Wed May 12 19:45:13 PDT 2010

On May 12, 2010, at 11:55 AM, Detlef Bosau wrote:

> rick jones wrote:
>>
>> On May 12, 2010, at 2:30 AM, Detlef Bosau wrote:
>>
>> I'm arriving late to the discussion - perhaps data centers and LANs  
>> were not included in your set of terrestrial TCP sessions and I'm  
>> but providing fodder for "TCP as the one true protocol is bad"  
>> school of thought, but it has been my experience thusfar that over  
>> a 10 Gbit/s Ethernet LAN, TCP needs 128KB or more of window to  
>> achieve reasonable throughput.
>
> Is this due to the link lenghts or due to huge interface buffers?

I believe it is the result of the basic bandwidth delay product.  10  
billion bits per second does not leave room for much delay.  40 or 100  
billion bits per second will leave even less.  To get 9 Gbit/s with a  
65535 byte window means the RTT on the LAN must be less than 0.000583  
seconds - so anything more than half a millisecond and 65535 won't cut  
it.  And that will include getting through the stack on the  
transmitter, DMA into the NIC, getting through the NIC, toggle the  
bits onto the fibre, get through the switch(s) and any bit toggling  
that entails on the inter-switch links, then bit toggling across the  
last hop, through that NIC and up through that stack.
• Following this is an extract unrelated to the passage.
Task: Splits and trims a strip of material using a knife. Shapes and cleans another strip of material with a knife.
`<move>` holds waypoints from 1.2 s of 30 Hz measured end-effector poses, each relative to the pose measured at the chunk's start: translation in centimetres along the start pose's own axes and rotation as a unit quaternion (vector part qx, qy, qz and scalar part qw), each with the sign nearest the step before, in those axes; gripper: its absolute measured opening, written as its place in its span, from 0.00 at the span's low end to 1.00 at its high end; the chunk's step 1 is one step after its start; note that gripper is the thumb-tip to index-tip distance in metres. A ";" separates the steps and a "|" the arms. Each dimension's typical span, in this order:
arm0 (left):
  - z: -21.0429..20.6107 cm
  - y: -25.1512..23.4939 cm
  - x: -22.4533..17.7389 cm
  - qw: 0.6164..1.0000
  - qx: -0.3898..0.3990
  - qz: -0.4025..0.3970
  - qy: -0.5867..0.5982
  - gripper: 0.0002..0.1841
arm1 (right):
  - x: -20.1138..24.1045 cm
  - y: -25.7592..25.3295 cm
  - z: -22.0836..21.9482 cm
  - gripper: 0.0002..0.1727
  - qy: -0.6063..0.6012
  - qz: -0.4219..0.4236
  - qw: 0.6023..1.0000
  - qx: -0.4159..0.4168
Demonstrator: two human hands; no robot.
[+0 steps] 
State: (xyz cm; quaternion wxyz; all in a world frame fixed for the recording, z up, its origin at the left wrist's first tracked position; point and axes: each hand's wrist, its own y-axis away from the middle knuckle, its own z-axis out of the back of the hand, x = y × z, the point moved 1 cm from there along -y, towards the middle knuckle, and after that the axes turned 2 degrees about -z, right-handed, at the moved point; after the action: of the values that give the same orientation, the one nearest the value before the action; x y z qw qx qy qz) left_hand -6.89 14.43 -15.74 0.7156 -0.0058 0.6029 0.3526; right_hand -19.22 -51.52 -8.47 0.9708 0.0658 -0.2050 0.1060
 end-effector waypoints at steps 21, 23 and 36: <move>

>>  Get much more than 1 ms of delay in the LAN or data center and  
>> even that is insufficient.
>>
>
> I left out the consideration, that we have to take into account the  
> number of active flows.
>
> Using VJCC, any flow has a minimum window of 1 MSS. Actually, even 1  
> MSS may not fit on a small link. Hence, we have to provide a certain  
> minimum of queueing memory to make the system work with the actual  
> number of flows being active.

> May this be the reason for the delays you mentioned?

In the tests I run, the only queueing is consumed by the data of the  
connection itself.  I'm talking about a single TCP flow, not even when  
there are multiple flows attempting to go through a common path.

> Actually, I don't mind reasonable window scaling when there are  
> sound reasons for it. Perhaps, the general term "misbehaved" is too  
> strict and we should better encourage a reasonable usage of window  
> scaling. Unfortunately, I read several discussions on this matter  
> where window scaling was used or encouraged quite carelessly.

To be sure, I've seen some crazy things - like 10GbE NIC vendors  
suggesting people set their TCP windows to 16 MB, but I do not see  
that as condemning TCP window scaling in general.

I actually use a 1MB socket buffer in my 10GbE netperf tests - for  
example, in:

ftp://ftp.netperf.org/netperf/misc/dl380g5_2.6.32-3_ad386_1.1.3-ko_T7.4.0_b2b_to_same_1500mtu_20100114.csv

The multiple results are generally when I am shifting the CPU affinity  
of netperf/netserver around relative to the core taking interrupts  
from the NIC.  You will notice, if you scroll way over to the right,  
how far Linux autotuning will take the TCP window/socket buffers- eg  
Column I rows 6-8 for the local send socket buffer final and Column R  
for the remote receive socket buffer final (4194304 was the configured  
limit - the default in the kernel I was using.)  (rows 6-8 were using  
autotuning, rows 12-14 were with explicit setsockopt() calls on the  
socket buffers.)

>> rick jones
>> Wisdom teeth are impacted, people are affected by the effects of  
>> events
>
> Lucky me, I've only two wisdom teeth left ;-)

I'm not sure if that leaves you one up or one down on me - I have just  
the one :)

rick
http://homepage.mac.com/perfgeek